▶ [EXERCISE AIM]: Respond with exact copies of the lines running from the line that contains "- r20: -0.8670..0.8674" to the end of the material.

▶ [STORED DATA]:

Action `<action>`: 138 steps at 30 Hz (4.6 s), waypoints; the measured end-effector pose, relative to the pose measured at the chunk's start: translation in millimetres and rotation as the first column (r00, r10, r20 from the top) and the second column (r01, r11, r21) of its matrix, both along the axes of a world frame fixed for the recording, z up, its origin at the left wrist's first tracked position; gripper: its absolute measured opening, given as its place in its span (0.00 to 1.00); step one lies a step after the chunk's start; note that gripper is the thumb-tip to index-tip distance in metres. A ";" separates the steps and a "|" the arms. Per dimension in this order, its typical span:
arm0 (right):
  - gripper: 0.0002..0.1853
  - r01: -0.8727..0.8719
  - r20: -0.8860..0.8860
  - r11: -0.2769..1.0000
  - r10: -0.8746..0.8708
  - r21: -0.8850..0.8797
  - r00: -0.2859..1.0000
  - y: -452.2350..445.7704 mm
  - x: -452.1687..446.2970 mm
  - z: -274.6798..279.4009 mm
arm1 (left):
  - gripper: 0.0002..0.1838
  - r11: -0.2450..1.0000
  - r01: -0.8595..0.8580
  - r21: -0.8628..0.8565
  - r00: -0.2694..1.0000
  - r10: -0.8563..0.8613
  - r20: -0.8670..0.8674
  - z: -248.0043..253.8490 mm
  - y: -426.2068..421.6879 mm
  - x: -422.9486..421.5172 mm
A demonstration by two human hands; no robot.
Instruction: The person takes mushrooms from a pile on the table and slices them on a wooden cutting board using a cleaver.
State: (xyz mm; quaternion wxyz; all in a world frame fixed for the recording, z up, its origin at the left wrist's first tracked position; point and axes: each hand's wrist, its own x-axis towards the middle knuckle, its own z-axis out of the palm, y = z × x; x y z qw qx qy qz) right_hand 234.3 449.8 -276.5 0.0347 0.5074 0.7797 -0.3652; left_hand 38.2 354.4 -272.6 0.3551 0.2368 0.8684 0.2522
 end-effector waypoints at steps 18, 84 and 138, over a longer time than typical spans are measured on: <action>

▶ [EXPECTED ANSWER]:
  - r20: -0.8670..0.8674
  - z: -248.0043..253.8490 mm
  - y: -426.2068..421.6879 mm
  - x: -422.9486..421.5172 mm
A demonstration by two human hands; no robot.
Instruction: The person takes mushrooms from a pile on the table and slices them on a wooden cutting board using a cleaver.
State: (xyz mm; quaternion wxyz; all in a world frame fixed for the recording, z up, its origin at the left wrist's first tracked position; point and axes: each hand's wrist, its own x-axis towards the middle knuckle, its own z-axis out of the palm, y = z × x; x y z qw qx qy qz) right_hand 234.3 449.8 -276.5 0.0347 0.5074 0.7797 -0.3652; left_hand 38.2 354.4 -272.6 0.3551 0.2368 0.8684 0.2522
 end-effector waypoints at steps 18, 84 and 138, over a longer time than typical spans are measured on: <action>

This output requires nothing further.